Data records:

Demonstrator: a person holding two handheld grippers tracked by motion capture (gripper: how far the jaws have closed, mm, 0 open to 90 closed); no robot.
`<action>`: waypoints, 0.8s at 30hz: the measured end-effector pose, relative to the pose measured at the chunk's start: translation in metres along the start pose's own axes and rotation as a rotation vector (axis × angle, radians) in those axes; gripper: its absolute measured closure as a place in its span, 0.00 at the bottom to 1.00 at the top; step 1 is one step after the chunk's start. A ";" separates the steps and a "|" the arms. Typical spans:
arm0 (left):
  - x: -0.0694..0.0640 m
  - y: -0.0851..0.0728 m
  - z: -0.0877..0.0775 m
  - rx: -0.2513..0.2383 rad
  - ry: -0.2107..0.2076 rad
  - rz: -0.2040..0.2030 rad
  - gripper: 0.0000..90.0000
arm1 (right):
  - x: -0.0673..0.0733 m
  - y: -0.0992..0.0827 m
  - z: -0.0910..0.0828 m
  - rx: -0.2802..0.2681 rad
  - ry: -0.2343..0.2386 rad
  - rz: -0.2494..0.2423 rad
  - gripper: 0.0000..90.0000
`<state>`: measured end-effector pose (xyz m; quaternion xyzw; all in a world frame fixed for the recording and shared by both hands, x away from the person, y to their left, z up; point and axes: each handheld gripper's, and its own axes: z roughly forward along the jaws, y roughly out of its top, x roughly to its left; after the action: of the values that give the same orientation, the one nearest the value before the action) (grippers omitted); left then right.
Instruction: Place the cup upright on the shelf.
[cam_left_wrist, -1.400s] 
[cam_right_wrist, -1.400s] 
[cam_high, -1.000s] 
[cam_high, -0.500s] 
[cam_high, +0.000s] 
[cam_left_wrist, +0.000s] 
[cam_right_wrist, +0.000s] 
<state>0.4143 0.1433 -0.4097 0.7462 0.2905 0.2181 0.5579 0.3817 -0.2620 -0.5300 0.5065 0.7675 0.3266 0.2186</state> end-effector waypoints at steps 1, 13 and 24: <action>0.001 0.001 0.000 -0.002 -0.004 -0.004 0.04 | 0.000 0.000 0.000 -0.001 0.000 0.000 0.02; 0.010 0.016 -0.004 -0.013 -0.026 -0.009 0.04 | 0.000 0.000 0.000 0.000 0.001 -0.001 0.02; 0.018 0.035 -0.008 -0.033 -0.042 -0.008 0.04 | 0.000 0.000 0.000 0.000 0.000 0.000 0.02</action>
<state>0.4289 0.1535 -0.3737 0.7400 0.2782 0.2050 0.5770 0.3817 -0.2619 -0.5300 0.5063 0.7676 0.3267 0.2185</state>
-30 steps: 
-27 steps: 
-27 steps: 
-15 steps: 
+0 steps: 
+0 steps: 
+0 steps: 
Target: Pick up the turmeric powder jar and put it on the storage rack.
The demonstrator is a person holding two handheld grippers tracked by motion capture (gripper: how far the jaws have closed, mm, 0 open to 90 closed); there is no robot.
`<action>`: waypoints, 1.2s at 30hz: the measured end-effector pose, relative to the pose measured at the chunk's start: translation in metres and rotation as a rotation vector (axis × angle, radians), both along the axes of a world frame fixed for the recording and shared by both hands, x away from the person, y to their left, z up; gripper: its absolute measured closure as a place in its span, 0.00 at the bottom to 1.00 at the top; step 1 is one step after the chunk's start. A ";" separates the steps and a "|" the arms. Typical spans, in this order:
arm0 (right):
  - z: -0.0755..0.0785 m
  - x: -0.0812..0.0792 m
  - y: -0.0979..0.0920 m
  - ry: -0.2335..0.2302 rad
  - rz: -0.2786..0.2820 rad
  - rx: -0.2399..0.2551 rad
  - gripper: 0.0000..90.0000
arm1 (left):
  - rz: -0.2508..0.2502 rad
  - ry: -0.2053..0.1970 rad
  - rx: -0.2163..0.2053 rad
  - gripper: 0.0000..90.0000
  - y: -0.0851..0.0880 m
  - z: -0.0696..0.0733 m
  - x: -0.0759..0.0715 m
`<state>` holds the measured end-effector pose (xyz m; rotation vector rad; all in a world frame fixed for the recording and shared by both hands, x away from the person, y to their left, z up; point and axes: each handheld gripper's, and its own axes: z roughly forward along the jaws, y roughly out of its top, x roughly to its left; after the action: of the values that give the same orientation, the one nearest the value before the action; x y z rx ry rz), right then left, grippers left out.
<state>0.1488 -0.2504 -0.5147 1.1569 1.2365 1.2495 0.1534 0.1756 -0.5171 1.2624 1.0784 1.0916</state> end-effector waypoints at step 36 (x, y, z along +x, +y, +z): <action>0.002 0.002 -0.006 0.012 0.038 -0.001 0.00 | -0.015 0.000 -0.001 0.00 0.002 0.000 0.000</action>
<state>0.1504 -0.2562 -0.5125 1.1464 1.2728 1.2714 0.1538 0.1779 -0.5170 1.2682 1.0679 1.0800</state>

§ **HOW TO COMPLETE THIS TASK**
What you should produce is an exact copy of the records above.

§ **EXERCISE ANSWER**
Demonstrator: a person holding two handheld grippers tracked by motion capture (gripper: how far the jaws have closed, mm, 0 open to 90 closed); no robot.
`<action>`: waypoints, 0.8s at 30hz: the measured end-effector pose, relative to the pose measured at the chunk's start: translation in metres along the start pose's own axes and rotation as a rotation vector (axis × angle, radians) in those axes; gripper: its absolute measured closure as a place in its span, 0.00 at the bottom to 1.00 at the top; step 1 is one step after the chunk's start. A ";" separates the steps and a "|" the arms. Typical spans:
arm0 (left):
  - x: -0.0694..0.0640 m
  - y: -0.0851..0.0728 m
  - z: -0.0877..0.0775 m
  - rx: -0.2513..0.2383 rad
  - ry: -0.2107..0.2076 rad
  - rz: -0.2040..0.2030 rad
  - gripper: 0.0000..90.0000
arm1 (right):
  - x: -0.0673..0.0733 m
  - y: -0.0992..0.0827 m
  - z: -0.0910..0.0828 m
  - rx: -0.2802..0.2681 rad
  - ry: -0.2343..0.2386 rad
  - rz: -0.2494..0.2423 rad
  - gripper: 0.0000..90.0000
`<state>`: measured end-effector pose (xyz m; quaternion xyzw; all in a world frame fixed for the recording and shared by both hands, x away from the person, y to their left, z up; point and axes: each handheld gripper's, and its own axes: z roughly forward along the jaws, y roughly out of its top, x roughly to its left; after the action: of the values that give the same orientation, the one nearest the value before the action) (grippers omitted); left then right.
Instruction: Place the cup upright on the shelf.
[cam_left_wrist, -1.400s] 
[cam_right_wrist, -1.400s] 
[cam_high, -1.000s] 
[cam_high, -0.500s] 
[cam_high, +0.000s] 
[cam_left_wrist, +0.000s] 
[cam_right_wrist, +0.000s] 
<state>0.4143 0.1433 -0.4097 0.7462 0.2905 0.2181 0.5579 0.3817 -0.2620 -0.5300 0.5065 0.7675 0.3266 0.2186</state> end-effector waypoints at steps 1, 13 and 24: <action>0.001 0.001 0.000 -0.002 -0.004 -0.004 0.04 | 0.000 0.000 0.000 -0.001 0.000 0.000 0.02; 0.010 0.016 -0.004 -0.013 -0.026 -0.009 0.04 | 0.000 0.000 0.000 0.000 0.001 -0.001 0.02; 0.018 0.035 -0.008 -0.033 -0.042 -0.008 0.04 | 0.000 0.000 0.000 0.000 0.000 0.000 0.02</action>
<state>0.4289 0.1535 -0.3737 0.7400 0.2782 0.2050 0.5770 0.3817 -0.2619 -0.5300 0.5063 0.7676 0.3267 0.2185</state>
-30 steps: 
-27 steps: 
-27 steps: 
-15 steps: 
+0 steps: 
+0 steps: 
+0 steps: 
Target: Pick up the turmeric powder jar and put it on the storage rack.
The demonstrator is a person holding two handheld grippers tracked by motion capture (gripper: how far the jaws have closed, mm, 0 open to 90 closed); there is no robot.
`<action>`: waypoints, 1.2s at 30hz: the measured end-effector pose, relative to the pose measured at the chunk's start: translation in metres and rotation as a rotation vector (axis × angle, radians), both along the axes of a world frame fixed for the recording and shared by both hands, x away from the person, y to their left, z up; gripper: its absolute measured closure as a place in its span, 0.00 at the bottom to 1.00 at the top; step 1 is one step after the chunk's start. A ";" separates the steps and a "|" the arms. Typical spans, in this order:
arm0 (right):
  - z: -0.0755..0.0785 m
  - x: -0.0812..0.0792 m
  - y: -0.0979..0.0920 m
  - ry: -0.2335..0.2302 rad
  - rz: -0.2786..0.2820 rad
  - rx: -0.2399..0.2551 rad
  - gripper: 0.0000..90.0000
arm1 (left):
  - rz: -0.2508..0.2502 rad
  - ry: -0.2053..0.1970 rad
  - rx: -0.2163..0.2053 rad
  - gripper: 0.0000..90.0000
  - y: -0.0851..0.0880 m
  - z: -0.0696..0.0733 m
  - x: -0.0759..0.0715 m
`<state>` holds the measured end-effector pose (xyz m; rotation vector rad; all in a world frame fixed for the recording and shared by both hands, x away from the person, y to their left, z up; point and axes: each handheld gripper's, and its own axes: z roughly forward along the jaws, y roughly out of its top, x roughly to its left; after the action: of the values that give the same orientation, the one nearest the value before the action; x y z rx ry rz), right then left, grippers left out.
<state>0.1488 -0.2504 -0.5147 1.1569 1.2365 1.2495 0.1534 0.1756 -0.5171 1.2624 1.0784 1.0916</state> end-effector waypoints at step 36 (x, y, z along +x, +y, +z): <action>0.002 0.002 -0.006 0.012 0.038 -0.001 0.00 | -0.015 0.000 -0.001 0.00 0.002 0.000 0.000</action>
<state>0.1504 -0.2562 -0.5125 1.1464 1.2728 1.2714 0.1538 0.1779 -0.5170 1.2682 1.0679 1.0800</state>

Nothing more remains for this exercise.